The actual Chinese character Dun shows a piglet about to become a hog roast; unpleasant if you are fond of pigs rather than pork, not so worrying to those who are less fastidious; radical helplessness either way. Or radical safety. Resistance is pointless and only grace will bring change.
At another conference Bernard told me, he arrived at breakfast and enquired across the coffee shop as to whether a colleague would like him to bring them a cup of tea along with his own, only for a guest to call out: “And while you’re at it, where’s my effing kipper?” He would smile as he told me these things but I saw the strength it took. I guess his mother did a good job.

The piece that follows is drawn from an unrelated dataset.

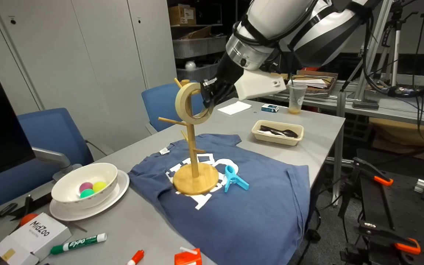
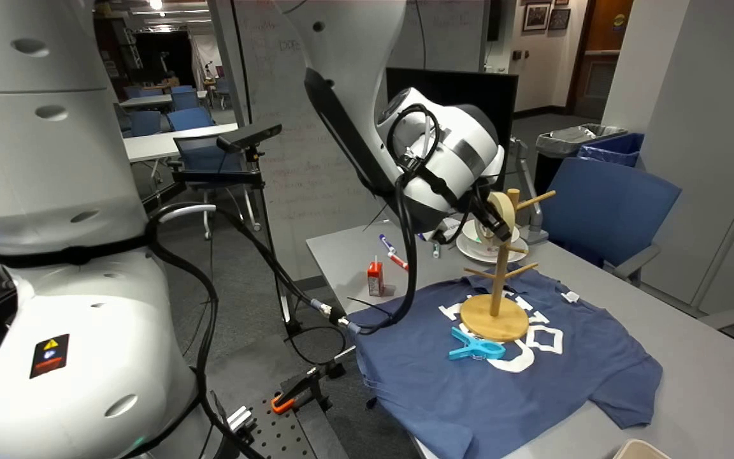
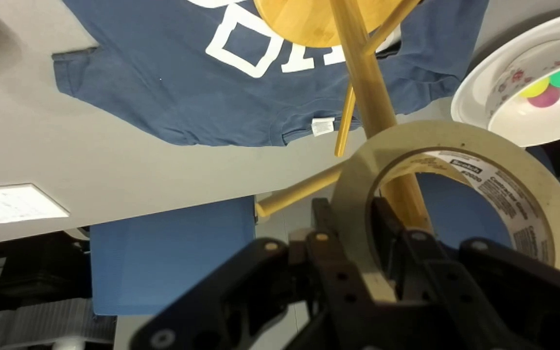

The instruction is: Remove the masking tape from the rack.

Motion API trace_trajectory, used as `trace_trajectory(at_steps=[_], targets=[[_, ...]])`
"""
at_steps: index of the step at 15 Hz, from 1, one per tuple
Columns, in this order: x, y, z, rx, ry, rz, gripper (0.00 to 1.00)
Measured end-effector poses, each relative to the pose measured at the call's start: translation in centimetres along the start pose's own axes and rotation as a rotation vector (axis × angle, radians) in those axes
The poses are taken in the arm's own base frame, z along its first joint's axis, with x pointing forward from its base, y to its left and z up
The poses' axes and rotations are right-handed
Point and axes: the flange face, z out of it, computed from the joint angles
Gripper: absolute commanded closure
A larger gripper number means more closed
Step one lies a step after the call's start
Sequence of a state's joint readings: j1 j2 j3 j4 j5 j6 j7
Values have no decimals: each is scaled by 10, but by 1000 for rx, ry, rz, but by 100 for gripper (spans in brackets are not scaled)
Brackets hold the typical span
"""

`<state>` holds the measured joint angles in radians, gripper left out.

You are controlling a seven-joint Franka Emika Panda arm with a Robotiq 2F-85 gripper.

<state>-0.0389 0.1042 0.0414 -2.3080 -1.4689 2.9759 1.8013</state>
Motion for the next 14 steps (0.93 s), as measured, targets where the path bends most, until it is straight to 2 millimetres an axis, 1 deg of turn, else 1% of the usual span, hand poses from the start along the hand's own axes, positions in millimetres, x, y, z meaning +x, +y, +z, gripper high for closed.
trace_trajectory(at_steps=[3,6,9,14], targets=[[-3,-1,-10,35,-5,1,94],[-10,0,-22,65,-18,6,94],[-15,5,-33,75,-19,7,94],[-18,14,-54,94,-9,15,94]])
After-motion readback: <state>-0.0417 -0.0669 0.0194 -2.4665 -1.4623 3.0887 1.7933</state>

Dun relates to situations where we recognise that we have little or no control. Newsflash: that’s pretty much the way things are. In a world where any one of us could be flattened at any time by a chunk of blue Water out of the sky, win the Lottery or be struck down by the virus du jour, what control is there? The illusion of control is a function of a limited reality.
Full Disclosure: you need to buy a ticket to win the lottery and Donny Darko was not kitchen-sink realism. Also for now continue to wear a face mask in unfamiliar company.
The fact remains however that we are each of us spinning alone in darkness on an imaginary ball of mud. To which the only sane response, as the Hexagram counsels, is to yield. By this I mean: let happen what must happen and trust that it works out. Not always easy, especially when like Bernard you’re living out the dead hand of centuries of abuse. The above doesn’t mean we necessarily do nothing; the tao is not always the open door nor is it always not a blocked one.
Dun falls in the same month every year; the light retreats but we are pretty sure it will return. And every year these broken and unbroken lines mean different things. And every year the same. Just as darkness follows light, light follows the dark.
Right now we are being offered an opportunity to re-think the way we treat the planet and each other. And we’ll probably get it wrong. At this point in our evolution human beings appear able only to cooperate in opposition to something: this time against Covid-19 which has been called “apocalypse lite,” a dress rehearsal for the real thing, the coming climate crisis. Are we able to cooperate that much? Can we even treat each other properly?
As for Bernard, he rose improbably high in the civil service and all three major political parties approached him to be a candidate at one time or another. But he preferred to move to Jamaica and develop property. His mother died before she could glory in his success.
The dawn yields to the night and the light to the twilight of evening but in a billion years this may not be so. If we’re awake we allow ourselves to rise or fall knowing it can be no other way. We trust and we behave the best we can because supernovas come and go but light always follows the dark.